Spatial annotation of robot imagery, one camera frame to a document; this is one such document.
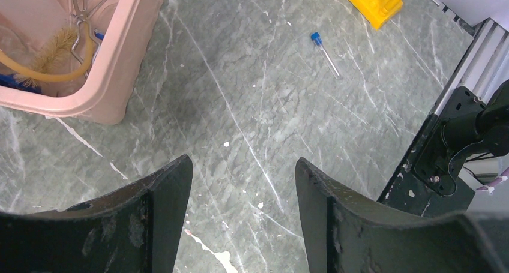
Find tan rubber tube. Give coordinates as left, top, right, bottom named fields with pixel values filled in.
left=1, top=19, right=94, bottom=87

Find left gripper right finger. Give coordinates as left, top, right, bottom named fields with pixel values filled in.
left=295, top=158, right=508, bottom=272

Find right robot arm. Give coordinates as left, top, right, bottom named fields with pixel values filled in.
left=412, top=82, right=508, bottom=197

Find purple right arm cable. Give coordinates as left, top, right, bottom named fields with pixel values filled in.
left=477, top=168, right=509, bottom=194

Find metal crucible tongs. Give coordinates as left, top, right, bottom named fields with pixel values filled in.
left=71, top=0, right=108, bottom=79

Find pink plastic bin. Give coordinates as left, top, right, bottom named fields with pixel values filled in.
left=1, top=0, right=163, bottom=125

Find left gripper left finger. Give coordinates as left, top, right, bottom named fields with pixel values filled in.
left=1, top=155, right=193, bottom=272

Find brown test tube brush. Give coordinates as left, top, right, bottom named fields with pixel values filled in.
left=16, top=26, right=79, bottom=85

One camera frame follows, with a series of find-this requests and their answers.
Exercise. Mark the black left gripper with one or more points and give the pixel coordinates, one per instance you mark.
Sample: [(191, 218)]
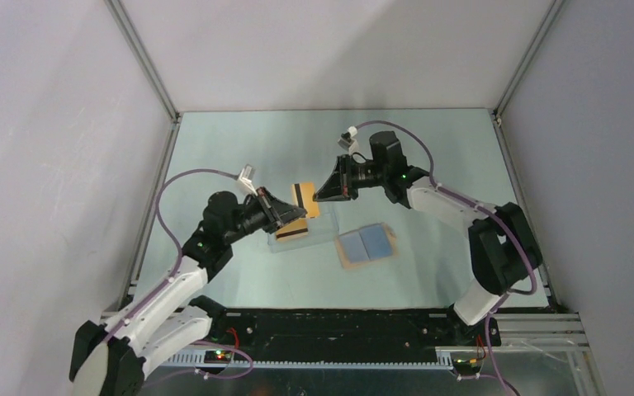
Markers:
[(276, 211)]

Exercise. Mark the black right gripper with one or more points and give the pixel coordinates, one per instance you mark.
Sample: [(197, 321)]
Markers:
[(338, 186)]

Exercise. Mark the blue credit card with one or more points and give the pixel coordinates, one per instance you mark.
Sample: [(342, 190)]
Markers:
[(353, 247), (377, 241)]

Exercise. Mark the beige leather card holder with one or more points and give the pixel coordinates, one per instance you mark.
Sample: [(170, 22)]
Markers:
[(348, 265)]

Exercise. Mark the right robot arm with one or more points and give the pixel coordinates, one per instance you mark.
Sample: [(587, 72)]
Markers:
[(503, 248)]

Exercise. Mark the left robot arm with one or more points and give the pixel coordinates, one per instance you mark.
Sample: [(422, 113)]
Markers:
[(117, 356)]

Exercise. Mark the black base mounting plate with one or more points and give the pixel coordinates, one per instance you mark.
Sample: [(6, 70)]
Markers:
[(348, 335)]

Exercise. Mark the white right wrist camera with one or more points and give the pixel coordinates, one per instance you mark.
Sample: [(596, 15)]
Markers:
[(347, 140)]

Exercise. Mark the grey slotted cable duct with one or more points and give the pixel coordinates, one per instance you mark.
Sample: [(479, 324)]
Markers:
[(201, 358)]

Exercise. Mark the right aluminium frame post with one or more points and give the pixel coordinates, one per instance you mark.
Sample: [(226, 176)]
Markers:
[(544, 28)]

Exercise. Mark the aluminium frame post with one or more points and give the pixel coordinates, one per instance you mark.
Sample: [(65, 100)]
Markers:
[(137, 47), (544, 28)]

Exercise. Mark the left aluminium frame post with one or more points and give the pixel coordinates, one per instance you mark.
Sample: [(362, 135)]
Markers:
[(137, 47)]

::::

= GOAL OF THE EXERCISE =
Go through the entries above and copy every line containing "camera".

= EXERCISE OUTPUT =
Spatial annotation of robot imagery, one camera frame to a document; this is one such document.
One camera frame follows, with a series of find-this requests and their answers.
Exercise. Mark the white right wrist camera with one or more points and give the pixel coordinates, one per instance you mark.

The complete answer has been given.